**Problem to solve**
Tally the lines in the listing below that hold the string "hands", and reply with that tally alone.

************

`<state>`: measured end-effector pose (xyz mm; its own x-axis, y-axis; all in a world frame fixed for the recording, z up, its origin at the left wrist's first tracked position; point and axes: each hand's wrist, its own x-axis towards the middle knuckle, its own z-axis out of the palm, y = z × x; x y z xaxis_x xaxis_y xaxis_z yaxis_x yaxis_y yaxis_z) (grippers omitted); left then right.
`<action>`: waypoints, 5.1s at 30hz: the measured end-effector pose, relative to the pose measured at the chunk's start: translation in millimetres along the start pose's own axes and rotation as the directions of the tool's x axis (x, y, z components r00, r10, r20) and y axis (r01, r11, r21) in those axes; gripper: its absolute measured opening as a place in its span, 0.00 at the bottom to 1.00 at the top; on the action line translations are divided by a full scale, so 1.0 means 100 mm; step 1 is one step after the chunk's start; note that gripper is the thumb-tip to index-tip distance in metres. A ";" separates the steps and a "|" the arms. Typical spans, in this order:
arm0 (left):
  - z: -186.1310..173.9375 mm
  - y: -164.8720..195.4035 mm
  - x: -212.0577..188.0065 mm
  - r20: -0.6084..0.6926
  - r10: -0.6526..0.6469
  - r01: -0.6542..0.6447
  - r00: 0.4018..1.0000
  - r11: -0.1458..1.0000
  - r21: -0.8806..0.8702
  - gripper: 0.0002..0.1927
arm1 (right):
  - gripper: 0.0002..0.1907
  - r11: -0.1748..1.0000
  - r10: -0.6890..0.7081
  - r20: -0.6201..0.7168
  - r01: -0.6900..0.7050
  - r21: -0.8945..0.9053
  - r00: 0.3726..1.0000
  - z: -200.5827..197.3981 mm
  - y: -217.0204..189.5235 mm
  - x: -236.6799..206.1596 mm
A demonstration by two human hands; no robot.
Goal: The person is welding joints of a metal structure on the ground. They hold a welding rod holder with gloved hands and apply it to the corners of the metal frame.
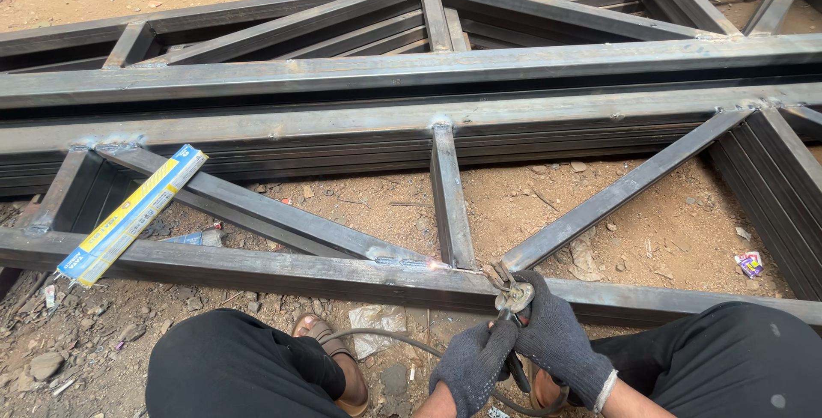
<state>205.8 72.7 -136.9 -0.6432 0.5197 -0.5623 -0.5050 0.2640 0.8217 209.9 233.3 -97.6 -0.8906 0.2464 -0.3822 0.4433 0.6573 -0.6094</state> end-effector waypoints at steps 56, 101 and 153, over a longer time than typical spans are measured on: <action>-0.08 -0.23 0.07 0.003 0.022 -0.022 1.000 1.000 0.006 0.28 | 0.48 0.999 -0.023 -0.028 0.024 0.031 0.999 0.14 0.03 -0.01; 0.09 -0.03 -0.06 -0.046 -0.048 0.036 0.998 0.972 -0.231 0.32 | 0.37 0.740 0.086 -0.114 0.013 0.672 0.990 0.12 0.49 0.23; 0.01 0.03 0.05 0.015 0.038 -0.038 0.999 0.999 -0.019 0.31 | 0.47 0.996 0.059 -0.083 -0.053 0.067 0.995 -0.04 0.02 -0.01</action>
<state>201.5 77.1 -137.2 -0.6530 0.5417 -0.5292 -0.4915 0.2285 0.8404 211.0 237.2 -95.9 -0.8683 0.3430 -0.3582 0.4960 0.5937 -0.6336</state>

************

**Exercise answer**
2